My suspicions mounted as the game progressed, and then Bloodborne met the Lovecraft thing head on. After fighting my way through a manor house surrounded by utterly repulsive insectoid-creatures and slaughtering a giant, stone-faced spider god, a cutscene transported me to another area of the game entirely. I was standing on a stone pedestal inside a great chamber, a doorway ahead of me. From the top of the screen, I could see enormous fingers and a handful of tentacles dangling from the ceiling above. I looked up, and that's when this happened:

This, I learned, is one of Bloodborne's Eldritch Horrors (yup, that's what they call 'em). It turns out that these massive creatures are all over Yarnham, and are somehow causing the madness that's infected the populace. At least, I think that's what's happening. To be perfectly frank, much of Bloodborne's plot remains complete gibberish to me**; my understanding of events is changing constantly. At present, my theory is that Yarnham was attacked by some sort of Elder God(s), and that the townspeople began conducting experiments with their blood/were infected when these Gods arrived. This led to the spreading madness, the mutated creatures in the woods, and the general apocalyptic air of the whole game world***. Or something like that. It's hard to tell where the game's going with all this.

Wherever it's going, it's using a lot of Lovecraft beats along the way. For instance: the game's exploration of "cosmic horror" is straight out of the Lovecraft playbook, particularly the idea that madness strikes when human beings are given insight into the horrors of the universe. Bloodborne plays with this concept in a few different ways: for one, the player must gain "Insight" in order to perform a variety of the game's best functions, and raising one's Insight level above 40 will reveal that things are even worse than they seem in Yarnham (hint: you'll see things you didn't see before); for another, direct contact with some of the game's most hideous creatures can raise your character's "Frenzy" levels, basically driving you into a state of terminal madness.

Then there's the creatures. From Software has always excelled when it comes to creature design, but they've really outdone themselves with Bloodborne. There's no official "look" to the various creatures found in Lovecraft's work, but the few descriptors we are given are absolutely present in the designs introduced here: monsters are often shapeless and many-eyed, have tentacles and radiate light from the gaping wounds dotting their bodies. Oversized beasts roam alleyways, and the vast majority of "people" you come across are quite obviously insane (and violently so). Around every corner in Bloodborne is another thing you won't want to get within ten feet of, and yet you'll be tasked with doing so over and over again.

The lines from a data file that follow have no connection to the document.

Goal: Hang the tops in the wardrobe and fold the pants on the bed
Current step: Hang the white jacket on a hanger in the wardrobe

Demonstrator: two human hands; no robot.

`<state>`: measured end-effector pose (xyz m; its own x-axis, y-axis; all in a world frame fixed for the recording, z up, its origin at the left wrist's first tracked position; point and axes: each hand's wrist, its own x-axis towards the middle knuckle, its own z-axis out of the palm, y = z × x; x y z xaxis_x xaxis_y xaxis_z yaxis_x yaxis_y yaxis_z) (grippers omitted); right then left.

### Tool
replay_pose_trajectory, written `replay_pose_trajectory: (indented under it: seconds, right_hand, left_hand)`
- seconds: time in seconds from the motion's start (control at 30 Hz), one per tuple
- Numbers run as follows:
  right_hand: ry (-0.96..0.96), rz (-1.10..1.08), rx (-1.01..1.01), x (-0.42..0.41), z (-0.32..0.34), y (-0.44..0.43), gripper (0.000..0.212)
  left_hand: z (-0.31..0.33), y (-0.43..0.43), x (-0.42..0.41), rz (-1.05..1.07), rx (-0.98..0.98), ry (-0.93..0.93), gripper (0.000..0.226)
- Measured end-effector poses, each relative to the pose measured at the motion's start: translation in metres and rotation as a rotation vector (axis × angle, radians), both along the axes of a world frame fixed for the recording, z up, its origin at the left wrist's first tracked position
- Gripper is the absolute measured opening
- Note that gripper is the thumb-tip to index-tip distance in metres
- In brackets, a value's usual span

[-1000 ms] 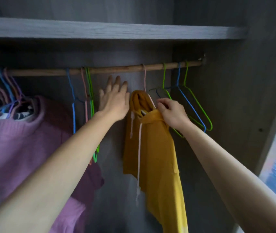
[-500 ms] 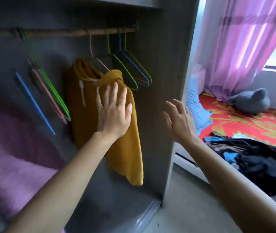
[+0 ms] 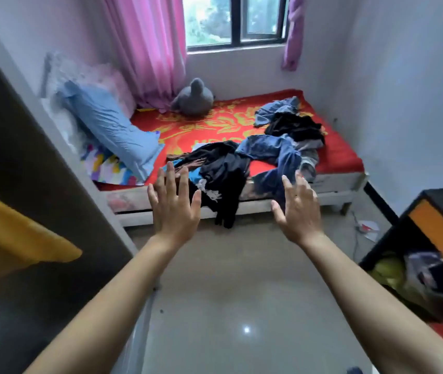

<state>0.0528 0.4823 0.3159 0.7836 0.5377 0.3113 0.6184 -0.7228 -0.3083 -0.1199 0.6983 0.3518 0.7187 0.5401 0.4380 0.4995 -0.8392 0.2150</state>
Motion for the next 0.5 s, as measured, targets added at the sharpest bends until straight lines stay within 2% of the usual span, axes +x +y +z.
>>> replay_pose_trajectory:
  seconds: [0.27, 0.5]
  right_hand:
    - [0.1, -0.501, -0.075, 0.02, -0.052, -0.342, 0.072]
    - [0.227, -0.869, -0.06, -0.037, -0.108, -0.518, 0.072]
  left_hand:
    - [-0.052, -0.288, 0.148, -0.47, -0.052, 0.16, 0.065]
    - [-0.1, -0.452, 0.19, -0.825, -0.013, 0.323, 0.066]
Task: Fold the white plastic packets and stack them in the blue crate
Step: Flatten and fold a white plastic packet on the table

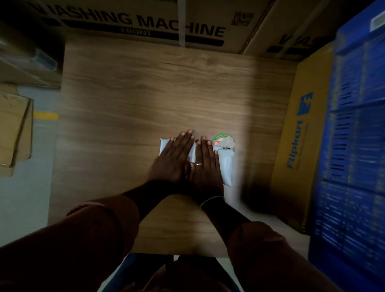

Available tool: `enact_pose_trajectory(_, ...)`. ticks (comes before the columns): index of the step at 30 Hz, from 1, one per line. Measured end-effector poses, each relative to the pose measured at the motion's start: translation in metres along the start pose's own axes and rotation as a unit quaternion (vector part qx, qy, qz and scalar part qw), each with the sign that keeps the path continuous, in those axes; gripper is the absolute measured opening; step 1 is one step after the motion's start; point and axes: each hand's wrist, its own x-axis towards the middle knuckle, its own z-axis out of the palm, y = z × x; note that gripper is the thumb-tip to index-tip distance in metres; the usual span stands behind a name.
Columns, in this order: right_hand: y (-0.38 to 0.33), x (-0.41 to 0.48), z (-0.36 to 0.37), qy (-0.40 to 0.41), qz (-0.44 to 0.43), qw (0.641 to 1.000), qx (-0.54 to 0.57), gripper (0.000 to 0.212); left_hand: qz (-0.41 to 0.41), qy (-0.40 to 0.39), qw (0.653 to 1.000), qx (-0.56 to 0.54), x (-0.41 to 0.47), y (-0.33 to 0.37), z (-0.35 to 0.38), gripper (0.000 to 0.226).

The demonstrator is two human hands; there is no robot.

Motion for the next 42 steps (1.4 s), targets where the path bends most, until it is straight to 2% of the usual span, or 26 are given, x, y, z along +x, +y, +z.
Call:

All of this is fantastic. Speaking as a Lovecraft fan, I can't tell you how excited I am to discover that one of my most anticipated games of the year has turned out to be both excellent and a not-so-subtle love letter to the work of H.P. Lovecraft. If you're a horror fan who's on the fence about delving into Bloodborne, I strongly recommend you give the game a whirl. And if you're a Lovecraft fan who's been waiting for a game that'd capture all the insanity, paranoia, violence and horror of an H.P. Lovecraft story, I'd strongly recommend you invest in a PS4: Bloodborne was obviously made with you in mind.

* = Notable exception: BAD's own gaming editor, Andrew Todd, who hasn't had a chance to start yet. Pray for him.

** = As anyone who's played a Souls game will tell you, this is just how From Software does: the plot unfolds across surreal conversations, baffling item descriptions, and environmental cues. Story-wise, almost nothing is delivered straight. It's up to you whether to put all these fragments together or ignore them completely.

*** = And as crazy as this sounds, I'm also wondering if extraterrestrials (or, at the very least, cosmic horrors) aren't involved. In a moment that scared the bejeezus out of me, I broke into an abandoned clinic and discovered what looked a lot like a classic "Grey" alien (sans giant eyes) standing in the corner of a darkened room. To be fair, I didn't get a great look at it - fear took over, I slashed the thing to ribbons, and then I ran - but that's how it seemed at the time.